Albert Komba, MD, is a Tanzanian pediatrician and researcher in Dar es Salaam. As an employee at Wellcome Trust, Komba coordinates sickle cell disease research and participates in a number of research projects throughout Africa with a public health focus on HIV, malaria and malnutrition. Komba, past president of the National Medical Students’ Association in Tanzania and a recipient of the William Makene Memorial Prize for the best student in internal medicine, hopes to acquire the skills necessary to prevent disease and build a healthy Africa.

Joel SteingoJoel Steingo, MD, a South African physician, has a special interest in epidemiology and infectious disease medicine. As a medical officer, Steingo works predominately with HIV patients in antenatal clinics in the peri-urban areas of Cape Town and Johannesburg. He also works with the Keiskamma Health Trust and Department of Health to address the health care needs of HIV patients in the eastern Cape’s Peddie District. A Dean's Merit List and Academic Merit Scholarship award recipient, Steingo believes the MPH program at Johns Hopkins Bloomberg School of Public Health will provide him with the tools to address the HIV crisis in South Africa.

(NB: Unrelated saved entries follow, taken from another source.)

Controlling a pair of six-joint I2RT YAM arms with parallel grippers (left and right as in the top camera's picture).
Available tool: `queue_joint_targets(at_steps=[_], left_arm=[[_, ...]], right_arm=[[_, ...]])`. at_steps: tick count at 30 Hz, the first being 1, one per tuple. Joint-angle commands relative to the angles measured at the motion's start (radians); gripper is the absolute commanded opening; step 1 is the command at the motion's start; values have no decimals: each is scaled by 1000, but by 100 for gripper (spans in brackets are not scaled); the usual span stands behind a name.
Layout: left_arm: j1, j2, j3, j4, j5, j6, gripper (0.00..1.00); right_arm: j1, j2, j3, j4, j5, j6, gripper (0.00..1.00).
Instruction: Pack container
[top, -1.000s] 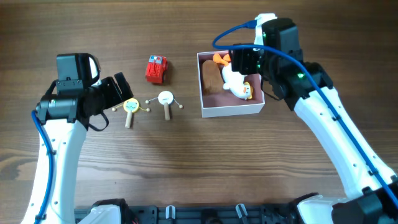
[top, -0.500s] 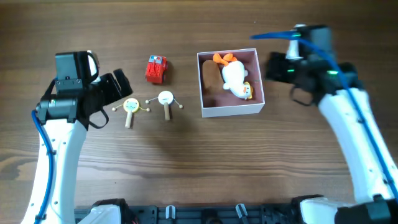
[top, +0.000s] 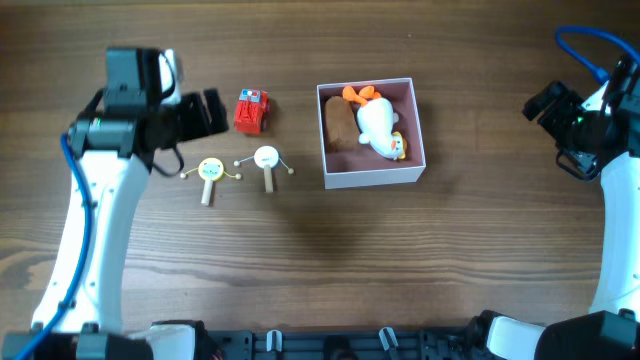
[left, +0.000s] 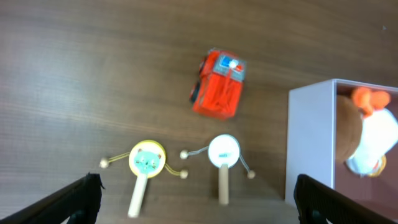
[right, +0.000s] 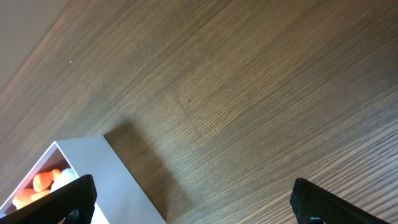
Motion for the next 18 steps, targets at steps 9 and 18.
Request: queue_joint_targets(at_steps=[9,18], left_arm=[[-129,537,315,-11,-53,261,100],[-136,733,315,86,-70,290,98]], right_arm=[[1,10,-1,0,-19,17,100],[1,10,-1,0,-19,17,100]])
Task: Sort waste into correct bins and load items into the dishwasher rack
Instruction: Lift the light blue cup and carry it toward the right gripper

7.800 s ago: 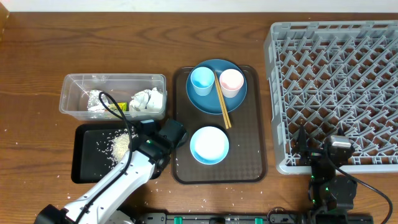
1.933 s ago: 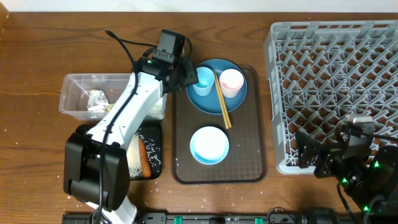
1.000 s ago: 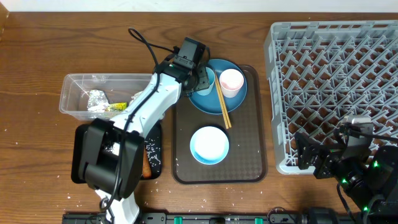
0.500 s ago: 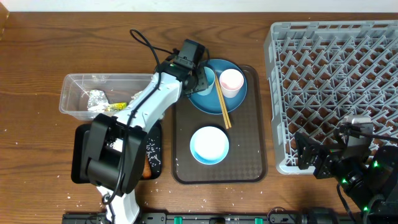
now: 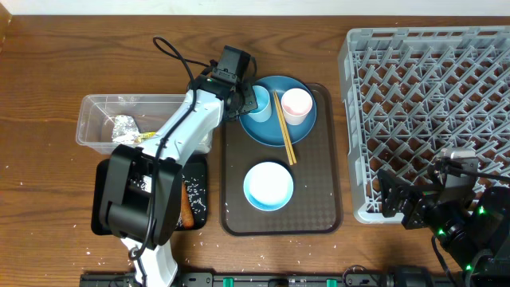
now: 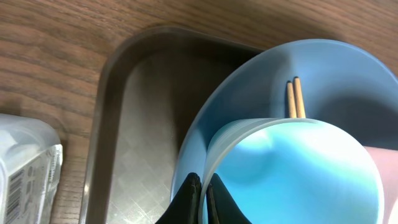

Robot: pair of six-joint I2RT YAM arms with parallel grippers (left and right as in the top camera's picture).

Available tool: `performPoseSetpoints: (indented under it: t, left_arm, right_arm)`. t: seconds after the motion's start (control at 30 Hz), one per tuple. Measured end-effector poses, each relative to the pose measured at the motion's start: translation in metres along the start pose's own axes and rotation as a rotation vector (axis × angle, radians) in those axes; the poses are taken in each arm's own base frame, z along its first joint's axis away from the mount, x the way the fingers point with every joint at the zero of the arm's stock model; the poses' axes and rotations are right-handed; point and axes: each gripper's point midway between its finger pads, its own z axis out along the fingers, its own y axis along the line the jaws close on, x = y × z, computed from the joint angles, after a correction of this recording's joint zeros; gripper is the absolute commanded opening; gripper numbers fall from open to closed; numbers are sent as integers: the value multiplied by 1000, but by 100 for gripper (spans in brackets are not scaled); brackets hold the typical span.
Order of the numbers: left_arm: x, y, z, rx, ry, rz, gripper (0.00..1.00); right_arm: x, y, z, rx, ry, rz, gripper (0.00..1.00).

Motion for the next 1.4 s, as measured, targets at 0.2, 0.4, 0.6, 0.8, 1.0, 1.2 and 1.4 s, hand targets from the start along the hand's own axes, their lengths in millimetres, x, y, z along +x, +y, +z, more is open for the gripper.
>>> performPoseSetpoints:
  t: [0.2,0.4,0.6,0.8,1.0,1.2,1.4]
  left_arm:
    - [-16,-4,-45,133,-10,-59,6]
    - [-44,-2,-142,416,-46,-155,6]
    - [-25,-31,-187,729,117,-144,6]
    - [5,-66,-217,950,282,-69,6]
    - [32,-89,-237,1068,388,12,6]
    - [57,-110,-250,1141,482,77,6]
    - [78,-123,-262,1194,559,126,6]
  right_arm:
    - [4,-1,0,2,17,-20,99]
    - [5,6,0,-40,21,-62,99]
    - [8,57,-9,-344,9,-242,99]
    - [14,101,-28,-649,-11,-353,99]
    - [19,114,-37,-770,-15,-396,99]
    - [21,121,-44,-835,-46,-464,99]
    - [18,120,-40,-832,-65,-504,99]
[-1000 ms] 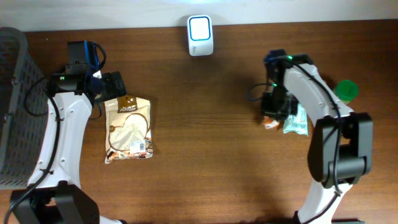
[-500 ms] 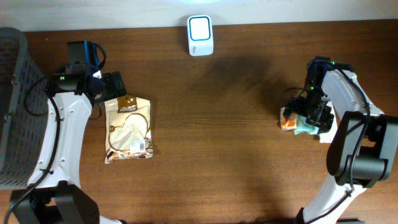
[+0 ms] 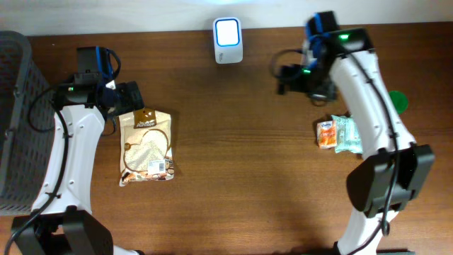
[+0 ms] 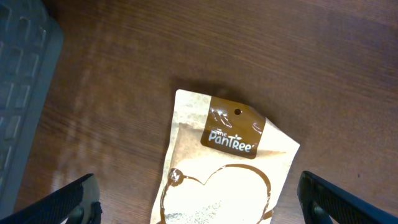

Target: Scan the item barcode

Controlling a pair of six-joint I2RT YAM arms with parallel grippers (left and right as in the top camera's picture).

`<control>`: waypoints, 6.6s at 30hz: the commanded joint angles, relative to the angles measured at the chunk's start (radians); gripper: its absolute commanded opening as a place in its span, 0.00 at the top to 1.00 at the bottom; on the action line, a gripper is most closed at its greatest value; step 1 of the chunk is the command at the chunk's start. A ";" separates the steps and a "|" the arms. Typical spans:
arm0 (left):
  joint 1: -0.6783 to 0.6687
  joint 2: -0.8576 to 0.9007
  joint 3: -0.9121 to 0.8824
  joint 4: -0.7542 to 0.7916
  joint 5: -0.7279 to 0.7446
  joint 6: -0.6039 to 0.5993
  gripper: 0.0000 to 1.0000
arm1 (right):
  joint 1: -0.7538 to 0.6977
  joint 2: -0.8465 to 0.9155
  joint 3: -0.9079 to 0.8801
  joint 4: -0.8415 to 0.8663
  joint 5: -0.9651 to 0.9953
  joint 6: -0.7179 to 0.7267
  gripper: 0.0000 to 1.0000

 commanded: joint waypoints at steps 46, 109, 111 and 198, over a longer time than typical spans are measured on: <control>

“The people of Africa face many health challenges, which are often compounded by poverty and a lack of public health infrastructure,” said Michael J. Klag, MD, MPH, dean of the Bloomberg School of Public Health. “The De Beers African Health Scholars Program provides a critical opportunity for these students to gain the skills needed to strengthen the health care infrastructure of Africa. They will become the public health leaders of tomorrow.”

The De Beers African Health Scholars program provides full tuition, as well as a stipend for living expenses and transportation for two African graduate students each year to earn their master of public health (MPH) degrees. Scholars participate in a practicum experience on a major health problem in Africa, such as HIV/AIDS, malaria or malnutrition. After completing their studies, the students return to Africa to apply the skills they have learned.

"Communities are built, in part, on access to quality health care. As a proudly African company, De Beers believes that business has an important role to play in strengthening African communities by creating a sustainable skill base of trained doctors that form an important medical foundation from which a community can grow,” says Rosalind Kainyah, president of De Beers Inc. “We are proud to be supporting Albert and Joel and look forward to following their progress in the years ahead."